Äbtissin Ida  verzichtete 1255  zugunsten der Stadt auf den Besitz der ca. 2.600 ha großen Feldflur (Feldmark), die sich wie ein Ring rund um die Stadt legte. Ein Jahr später übertrug sie der Stadt dauerhaft das Burggericht,wodurch der Rat fast alle Bereiche des Wirtschafts- und Alltagslebens selbständig regeln konnte. Die Stadt garantierte dem Stift im Gegenzug hierfür den militärischen Schutz. Sie erlangte hiermit nun auch auf dem Papier die Wehrhoheit, die sie durch den Anschluss an Landfriedensbündnisse wie den Ladberger Bund (1246) und den Rheinischen Bund (1255) faktisch bereits wahrnahm.

Hanse-Mobilität

Seit dem Ende des 13. Jahrhunderts ist Herfords Teilnahme am Fernhandel und seiner Mitgliedschaft in der Hanse nachweisbar. Die Haupthandelswege waren die Weser und der Landweg nach Flandern, wo in Brügge bedeutende Mengen an Leinwand abgesetzt wurden.

Der kaufmännischen Flexibilität entspricht, dass die Händler nicht unbedingt mit Waren aus ihrer Heimat unterwegs waren. So wurden z.B. einem Herforder Kaufmann in Lübeck zehn Tonnen Hering beschlagnahmt.

1295 stellt sich Herford auf die Seite Lübecks als neuer Führungsmacht der Hanse.

Die „Dreistädte“ Herford, Lemgo und Bielefeld arbeiteten in der Hanse eng zusammen.

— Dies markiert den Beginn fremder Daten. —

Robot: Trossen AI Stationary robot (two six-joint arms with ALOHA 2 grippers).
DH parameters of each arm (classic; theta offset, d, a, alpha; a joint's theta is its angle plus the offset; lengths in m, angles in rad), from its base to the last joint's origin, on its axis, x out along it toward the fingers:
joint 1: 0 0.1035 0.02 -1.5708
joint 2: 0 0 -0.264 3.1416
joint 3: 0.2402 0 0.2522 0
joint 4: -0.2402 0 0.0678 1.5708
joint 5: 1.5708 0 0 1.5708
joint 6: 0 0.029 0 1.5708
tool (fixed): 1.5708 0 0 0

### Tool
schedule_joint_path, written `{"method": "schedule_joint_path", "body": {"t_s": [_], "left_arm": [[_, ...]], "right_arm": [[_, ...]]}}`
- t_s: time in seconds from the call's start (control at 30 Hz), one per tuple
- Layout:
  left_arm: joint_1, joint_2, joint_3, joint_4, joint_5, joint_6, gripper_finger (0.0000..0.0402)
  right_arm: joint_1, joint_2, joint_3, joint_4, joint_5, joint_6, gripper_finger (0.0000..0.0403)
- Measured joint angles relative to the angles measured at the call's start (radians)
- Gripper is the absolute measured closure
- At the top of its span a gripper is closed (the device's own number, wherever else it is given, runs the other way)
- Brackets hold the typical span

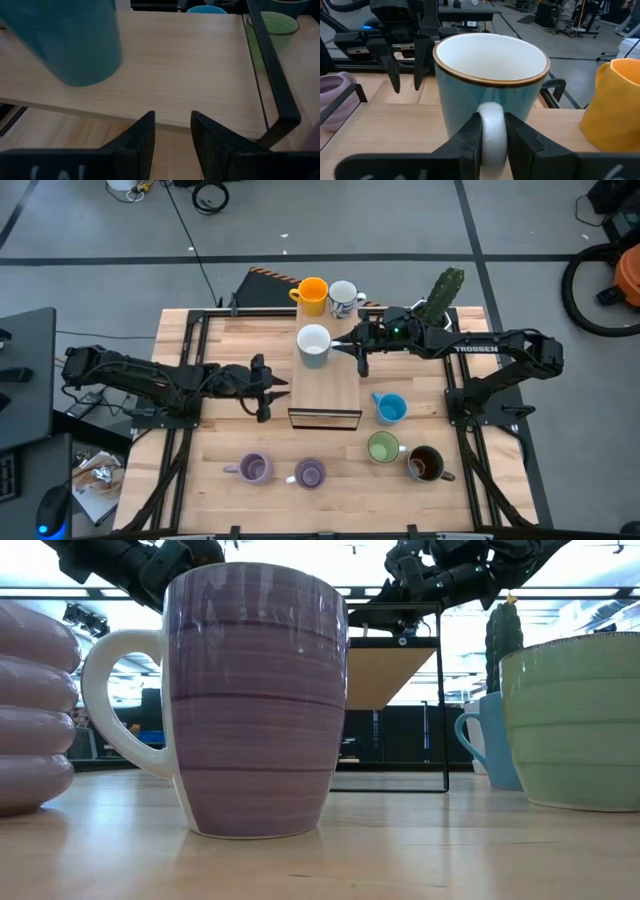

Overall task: Place coffee mugs
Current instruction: Put the left light blue mug on the shelf aligned with the blue mug

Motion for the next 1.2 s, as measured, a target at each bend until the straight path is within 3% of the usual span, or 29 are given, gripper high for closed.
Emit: {"method": "schedule_joint_path", "body": {"t_s": [0.33,0.87,1.2], "left_arm": [[0.002,0.000,0.000,-0.002,0.000,0.021,0.0269],[0.002,0.000,0.000,-0.005,0.000,0.024,0.0269],[0.002,0.000,0.000,-0.005,0.000,0.024,0.0269]], "right_arm": [[-0.028,-0.009,0.000,-0.011,0.021,0.007,0.0330],[-0.105,-0.144,0.000,-0.233,-0.006,-0.025,0.0330],[-0.239,-0.158,0.000,-0.290,-0.197,-0.067,0.0330]]}}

Dieses besondere Zusammenwirken wurde von den anderen Hansestädten anerkannt, somit konnten Sie sich bei den Hansetagen und in Schreiben an die Hanse auch unter dem Siegel einer Stadt gegenseitig vertreten.

1468 nahm Bürgermeister Heinrich Smakepeper als gemeinsamer Vertreter der drei Städte am Hansetag in Lübeck teil. Erreicht wurde dieses abgestimmte Vorgehen durch gemeinsame Hansetage in Schötmar.

Binnenschifffahrt der Herforder

Vor allem der Einfuhrhandel mit Fetten, Fisch und Leinsamen, fand über die Weser statt. Vom Hansehafen Bremen aus gelangten die eingeführten Güter mit einem speziellen Binnenschiff, der sogenannten „Mast“ nach VIotho und wurden, da die Werre nicht schiffbar war, von dort auf dem Landweg nach Herford weitertransportiert. 

 

Zollstreit mit Bremen

1603 erhöhten Hamburg und Bremen drastisch die Zölle auch für die Hansekaufleute der Dreistädte. Der Streit eskalierte so weit, dass 1613 vier Herforder Kaufleute in Bremen festgesetzt wurden, die in Lübeck oder Hamburg Leinsamen gekauft hatten. Bremen wollte nicht nur Zoll eintreiben, sondern vielmehr Zwischenhändler werden. Gemeinsam mit Soest und Lippstadt verfassten die Dreistädte ein Protestschreiben an Lübeck, das auf die alten hansischen Privilegien verwies, und die Einsetzung der alten Tarife forderte. Bis zum Dreißigjährigen Krieg war die Hanse jedoch nicht mehr in der Lage, mäßigend auf die nur auf ihren eigenen Vorteil bedachte Hansestadt Bremen einzuwirken.

Obwohl Herford seit der Mitte des 16 Jahrhunderts keine Vorteile mehr in der Hansemitgliedschaft sah, blieb es aus Tradition bis zum endgültigen Hansezerfall dabei. 

Kaufmannsgeschlecht Smakepeper

Siegel Heinrich Smakepeper, 1454.
Siegel Heinrich Smakepeper, 1454.

Die Nachkommen des Bürgermeisters Heinrich Smakepeper waren alle Ratsmänner und in den meisten Fällen auch Bürgermeister. Der Advokat Dr. jur. Hermann Schmackpfeffer, promovierte 1642 in Bremen und beriet die Stadt Herford im Streit mit den Brandenburgern. 1649 stand er als Kaiserlicher Notar dem Burggericht vor.

Albert Marius Hermann Schmackpfeffer gehört zur letzten Generation der Schmackpfeffer, die in Herford lebte. Er wurde dort am 16. September 1683 geboren und zog um 1700 nach Barby an der Elbe. Die Abwanderung fällt zusammen mit dem Beginn des Abstiegs Herfords von einer freien Reichs- und Hansestadt zur Ackerbürgerstadt unter brandenburgisch-preußischer Herrschaft. Es wird angenommen, dass auch viele Kaufleute und Handwerker Herford den Rücken kehrten.

Es ist aber kein Zufall, dass Albert Marius Hermann Schmackpfeffer in Barby in die Dienste von Herzog Heinrich tritt. Albert Marius Hermann folgte der Herforder Fürstäbtissin Elisabeth Albertine von Anhalt-Dessau, die im Alter von 15 Jahren 1680 nach Herford kam und 1686 ausschied, weil sie den Herzog Heinrich von Sachsen-Barby am 30. März 1686 in Dessau heiratete.